--- TASK PROMPT ---
Locate the word "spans" in the data below, then copy every line that holds it.

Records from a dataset

★ ★ ★ ★ ★

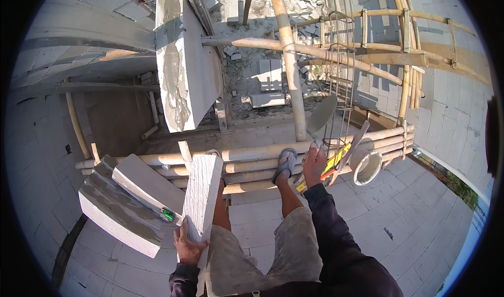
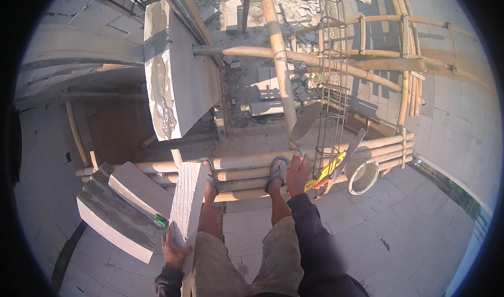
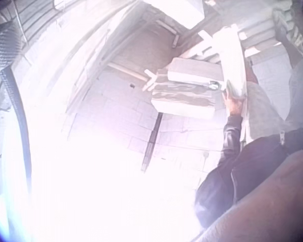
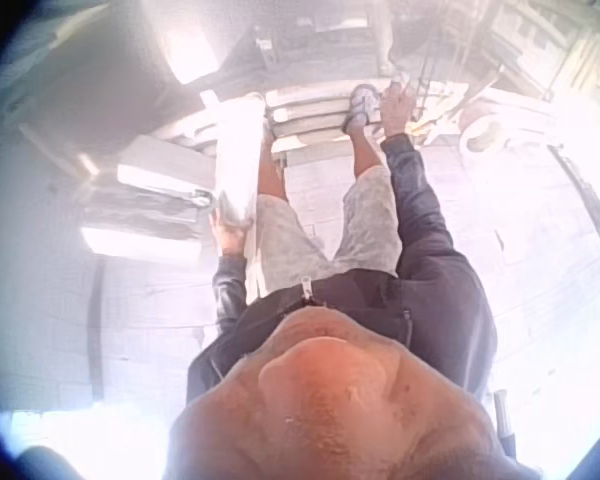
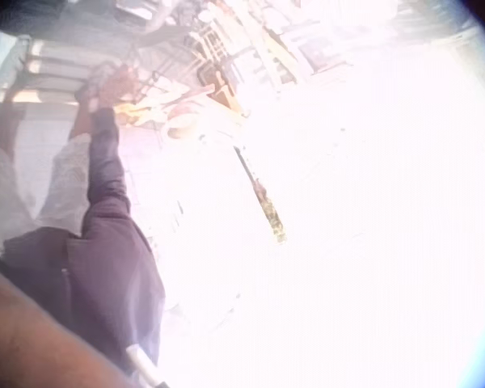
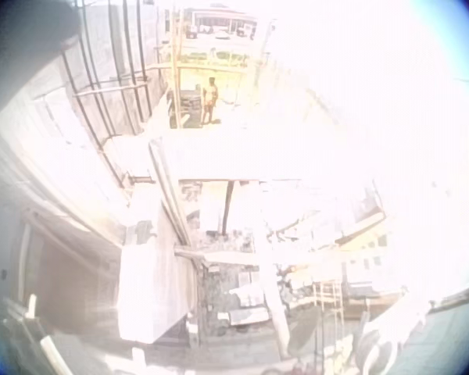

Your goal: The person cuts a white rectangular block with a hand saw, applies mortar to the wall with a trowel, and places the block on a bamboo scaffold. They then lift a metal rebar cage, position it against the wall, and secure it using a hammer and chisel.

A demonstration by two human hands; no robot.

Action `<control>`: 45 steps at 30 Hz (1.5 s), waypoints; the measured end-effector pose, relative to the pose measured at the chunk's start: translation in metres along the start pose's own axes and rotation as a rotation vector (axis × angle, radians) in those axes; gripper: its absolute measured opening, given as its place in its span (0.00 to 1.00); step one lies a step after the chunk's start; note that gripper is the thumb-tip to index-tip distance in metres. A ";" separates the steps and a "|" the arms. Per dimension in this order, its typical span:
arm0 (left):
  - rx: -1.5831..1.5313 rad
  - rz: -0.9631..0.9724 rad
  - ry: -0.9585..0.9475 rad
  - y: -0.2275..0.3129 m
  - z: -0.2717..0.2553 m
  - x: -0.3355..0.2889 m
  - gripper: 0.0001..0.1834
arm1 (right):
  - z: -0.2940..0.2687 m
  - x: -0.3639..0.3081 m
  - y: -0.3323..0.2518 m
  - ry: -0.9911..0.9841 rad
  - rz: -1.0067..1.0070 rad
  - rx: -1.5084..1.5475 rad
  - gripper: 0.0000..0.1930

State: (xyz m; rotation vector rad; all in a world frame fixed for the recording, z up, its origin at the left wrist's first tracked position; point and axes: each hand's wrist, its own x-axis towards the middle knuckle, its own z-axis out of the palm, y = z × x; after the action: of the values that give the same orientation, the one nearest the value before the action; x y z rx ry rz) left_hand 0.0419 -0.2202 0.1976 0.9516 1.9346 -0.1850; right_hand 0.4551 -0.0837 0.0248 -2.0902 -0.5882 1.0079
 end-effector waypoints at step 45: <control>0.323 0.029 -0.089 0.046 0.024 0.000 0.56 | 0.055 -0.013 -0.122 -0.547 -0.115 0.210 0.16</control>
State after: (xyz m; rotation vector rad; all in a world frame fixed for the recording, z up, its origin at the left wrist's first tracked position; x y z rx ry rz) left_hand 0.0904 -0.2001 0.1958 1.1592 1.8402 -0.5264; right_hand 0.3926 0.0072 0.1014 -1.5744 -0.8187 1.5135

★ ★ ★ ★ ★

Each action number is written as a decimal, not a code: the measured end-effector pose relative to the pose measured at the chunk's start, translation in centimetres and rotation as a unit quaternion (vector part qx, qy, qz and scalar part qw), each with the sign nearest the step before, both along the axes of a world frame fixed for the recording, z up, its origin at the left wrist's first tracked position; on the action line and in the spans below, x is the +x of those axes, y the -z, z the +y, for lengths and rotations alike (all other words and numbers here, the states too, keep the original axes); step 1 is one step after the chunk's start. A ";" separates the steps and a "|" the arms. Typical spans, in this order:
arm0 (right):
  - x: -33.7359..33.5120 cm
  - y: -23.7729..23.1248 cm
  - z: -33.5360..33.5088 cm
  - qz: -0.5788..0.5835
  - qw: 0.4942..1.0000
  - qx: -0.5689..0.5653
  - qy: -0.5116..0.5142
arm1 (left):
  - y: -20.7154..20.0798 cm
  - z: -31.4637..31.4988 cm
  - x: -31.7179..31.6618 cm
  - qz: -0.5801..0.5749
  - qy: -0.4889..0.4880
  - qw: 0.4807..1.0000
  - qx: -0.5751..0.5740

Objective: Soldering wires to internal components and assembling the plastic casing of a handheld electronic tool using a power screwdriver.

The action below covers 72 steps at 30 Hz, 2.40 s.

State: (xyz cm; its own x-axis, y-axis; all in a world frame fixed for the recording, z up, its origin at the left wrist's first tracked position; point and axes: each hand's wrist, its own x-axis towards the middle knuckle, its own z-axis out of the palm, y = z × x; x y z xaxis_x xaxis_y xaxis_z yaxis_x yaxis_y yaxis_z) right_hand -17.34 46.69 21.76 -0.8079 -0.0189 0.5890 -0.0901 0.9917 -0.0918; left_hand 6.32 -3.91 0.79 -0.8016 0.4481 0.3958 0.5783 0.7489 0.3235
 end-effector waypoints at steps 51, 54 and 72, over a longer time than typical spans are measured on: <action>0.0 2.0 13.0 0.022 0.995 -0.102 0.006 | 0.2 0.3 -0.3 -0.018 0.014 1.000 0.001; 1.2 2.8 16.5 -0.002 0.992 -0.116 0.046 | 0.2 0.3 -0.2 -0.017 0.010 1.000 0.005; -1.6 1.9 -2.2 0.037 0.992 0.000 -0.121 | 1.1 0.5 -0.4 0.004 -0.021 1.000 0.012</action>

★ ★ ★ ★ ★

--- OUTPUT ---
Each action number is written as a decimal, not a code: the measured end-effector pose relative to the pose measured at the chunk's start, translation in centimetres and rotation as a unit quaternion (vector part qx, qy, qz and scalar part qw), each with the sign nearest the step before, both along the axes of a world frame fixed for the recording, z up, its origin at the left wrist's first tracked position; on the action line and in the spans below, x is the +x of those axes, y the -z, z the +y, for lengths and rotations alike (all other words and numbers here, the states too, keep the original axes); step 1 is one step after the chunk's start. A ";" separates the steps and a "|" the arms. Typical spans, in this order:
 end-effector waypoints at steps 51, 54 and 72, over a longer time than typical spans are measured on: <action>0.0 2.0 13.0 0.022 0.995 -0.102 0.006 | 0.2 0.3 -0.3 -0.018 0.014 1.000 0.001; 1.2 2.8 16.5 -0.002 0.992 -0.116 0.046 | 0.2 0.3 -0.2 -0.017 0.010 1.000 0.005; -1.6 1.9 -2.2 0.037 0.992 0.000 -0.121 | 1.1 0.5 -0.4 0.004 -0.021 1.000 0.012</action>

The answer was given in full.